◆ **Information supplied**:
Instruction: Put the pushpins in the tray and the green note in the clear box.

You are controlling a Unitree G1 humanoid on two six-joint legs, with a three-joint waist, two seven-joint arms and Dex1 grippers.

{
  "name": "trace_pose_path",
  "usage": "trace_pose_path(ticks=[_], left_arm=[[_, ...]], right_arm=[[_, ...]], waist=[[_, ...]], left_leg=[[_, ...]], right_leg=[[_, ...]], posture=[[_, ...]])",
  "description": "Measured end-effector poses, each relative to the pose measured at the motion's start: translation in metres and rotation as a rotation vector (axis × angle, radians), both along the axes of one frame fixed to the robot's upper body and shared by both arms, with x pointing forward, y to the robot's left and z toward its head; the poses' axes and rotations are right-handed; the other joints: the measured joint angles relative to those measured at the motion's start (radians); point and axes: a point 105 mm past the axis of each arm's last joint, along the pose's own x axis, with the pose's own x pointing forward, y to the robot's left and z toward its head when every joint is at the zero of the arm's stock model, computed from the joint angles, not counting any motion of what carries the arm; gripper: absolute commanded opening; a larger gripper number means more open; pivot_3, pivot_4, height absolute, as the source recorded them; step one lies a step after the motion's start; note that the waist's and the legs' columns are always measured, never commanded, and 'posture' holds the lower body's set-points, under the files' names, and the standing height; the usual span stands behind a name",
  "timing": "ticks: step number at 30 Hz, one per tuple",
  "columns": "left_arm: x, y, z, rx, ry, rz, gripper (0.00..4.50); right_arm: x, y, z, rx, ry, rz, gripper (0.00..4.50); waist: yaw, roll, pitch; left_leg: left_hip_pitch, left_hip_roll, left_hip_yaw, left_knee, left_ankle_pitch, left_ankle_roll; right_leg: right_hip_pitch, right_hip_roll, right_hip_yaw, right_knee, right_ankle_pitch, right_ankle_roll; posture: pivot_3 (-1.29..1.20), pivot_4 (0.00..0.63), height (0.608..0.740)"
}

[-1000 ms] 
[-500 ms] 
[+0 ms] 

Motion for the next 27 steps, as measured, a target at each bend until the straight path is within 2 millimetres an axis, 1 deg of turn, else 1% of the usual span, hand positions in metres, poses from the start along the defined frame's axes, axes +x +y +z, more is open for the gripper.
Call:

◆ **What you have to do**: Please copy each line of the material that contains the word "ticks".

◆ **The answer**:
  "usage": "trace_pose_path(ticks=[_], left_arm=[[_, ...]], right_arm=[[_, ...]], waist=[[_, ...]], left_leg=[[_, ...]], right_leg=[[_, ...]], posture=[[_, ...]])",
  "timing": "ticks: step number at 30 Hz, one per tuple",

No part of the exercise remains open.